4 January 2024 Motion-compensation approach for quantitative digital subtraction angiography and its effect on in-vivo blood velocity measurement
Joseph F. Whitehead, Sarvesh Periyasamy, Paul F. Laeseke, Michael A. Speidel, Martin G. Wagner
Author Affiliations +
Abstract

Purpose

Quantitative monitoring of flow-altering interventions has been proposed using algorithms that quantify blood velocity from time-resolved two-dimensional angiograms. These algorithms track the movement of contrast oscillations along a vessel centerline. Vessel motion may occur relative to a statically defined vessel centerline, corrupting the blood velocity measurement. We provide a method for motion-compensated blood velocity quantification.

Approach

The motion-compensation approach utilizes a vessel segmentation algorithm to perform frame-by-frame vessel registration and creates a dynamic vessel centerline that moves with the vasculature. Performance was evaluated in-vivo through comparison with manually annotated centerlines.

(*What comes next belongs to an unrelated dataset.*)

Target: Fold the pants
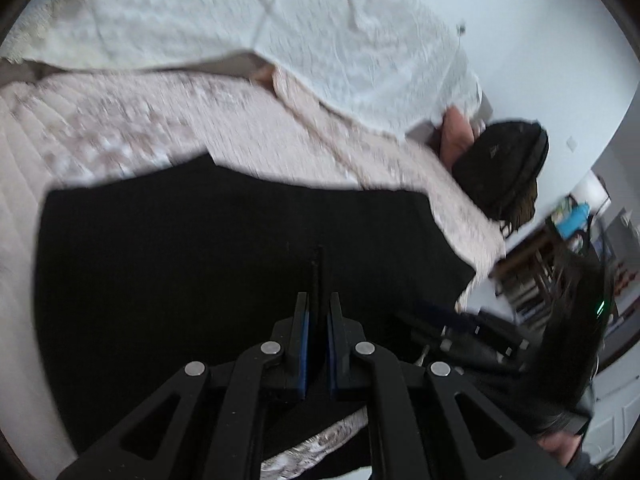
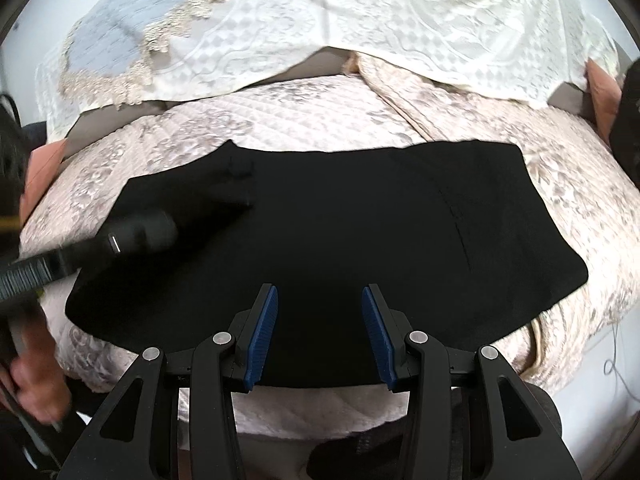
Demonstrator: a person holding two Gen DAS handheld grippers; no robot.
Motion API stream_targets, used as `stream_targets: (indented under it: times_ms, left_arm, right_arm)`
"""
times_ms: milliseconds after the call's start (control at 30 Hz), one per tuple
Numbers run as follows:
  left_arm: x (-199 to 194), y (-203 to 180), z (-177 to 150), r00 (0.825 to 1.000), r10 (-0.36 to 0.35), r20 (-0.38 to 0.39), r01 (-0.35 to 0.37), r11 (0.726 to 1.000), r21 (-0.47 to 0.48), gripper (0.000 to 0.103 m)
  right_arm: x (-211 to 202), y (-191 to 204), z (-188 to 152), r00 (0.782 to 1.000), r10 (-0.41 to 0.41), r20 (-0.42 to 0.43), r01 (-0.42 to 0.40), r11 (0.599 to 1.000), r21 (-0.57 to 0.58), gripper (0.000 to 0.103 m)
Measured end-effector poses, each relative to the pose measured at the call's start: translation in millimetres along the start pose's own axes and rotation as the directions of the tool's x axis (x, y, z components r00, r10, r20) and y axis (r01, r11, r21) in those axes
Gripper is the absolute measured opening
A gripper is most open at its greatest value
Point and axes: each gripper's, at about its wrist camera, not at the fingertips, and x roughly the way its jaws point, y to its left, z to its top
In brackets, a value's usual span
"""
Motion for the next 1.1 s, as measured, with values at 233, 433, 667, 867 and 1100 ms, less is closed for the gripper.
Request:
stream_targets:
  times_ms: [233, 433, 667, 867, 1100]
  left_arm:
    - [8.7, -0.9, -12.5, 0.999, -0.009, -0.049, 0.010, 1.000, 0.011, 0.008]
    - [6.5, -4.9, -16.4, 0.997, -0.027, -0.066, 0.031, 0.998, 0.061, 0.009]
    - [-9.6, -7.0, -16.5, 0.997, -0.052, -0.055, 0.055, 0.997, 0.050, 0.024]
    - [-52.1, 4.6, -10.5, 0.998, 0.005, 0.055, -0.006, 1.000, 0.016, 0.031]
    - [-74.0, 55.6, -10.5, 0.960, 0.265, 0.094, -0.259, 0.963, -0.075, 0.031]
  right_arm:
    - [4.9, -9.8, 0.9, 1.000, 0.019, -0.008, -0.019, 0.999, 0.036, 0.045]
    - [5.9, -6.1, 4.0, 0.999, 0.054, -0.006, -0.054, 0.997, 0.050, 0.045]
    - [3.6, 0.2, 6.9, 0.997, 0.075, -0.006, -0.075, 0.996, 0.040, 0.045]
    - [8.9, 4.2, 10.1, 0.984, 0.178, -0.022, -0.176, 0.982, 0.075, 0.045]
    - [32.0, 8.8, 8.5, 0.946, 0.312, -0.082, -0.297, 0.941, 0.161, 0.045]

The method was also compared to a previous uncompensated method using best- and worst-case static centerlines chosen to minimize and maximize centerline placement accuracy. Blood velocities determined through quantitative DSA (qDSA) analysis for each centerline type were compared through linear regression analysis.

Results

Centerline distance errors were 0.3±0.1 mm relative to gold standard manual annotations. For the uncompensated approach, the best- and worst-case static centerlines had distance errors of 1.1±0.6 and 2.9±1.2 mm, respectively. Linear regression analysis found a high R-squared between qDSA-derived blood velocities using gold standard centerlines and motion-compensated centerlines (R2=0.97) with a slope of 1.15 and a small offset of 0.6 cm/s. The use of static centerlines resulted in low coefficients of determination for the best case (R2=0.35) and worst-case (R2=0.20) scenarios, with slopes close to zero.

Conclusions

In-vivo validation of motion-compensated qDSA analysis demonstrated improved velocity quantification accuracy in vessels with motion, addressing an important clinical limitation of the current qDSA algorithm.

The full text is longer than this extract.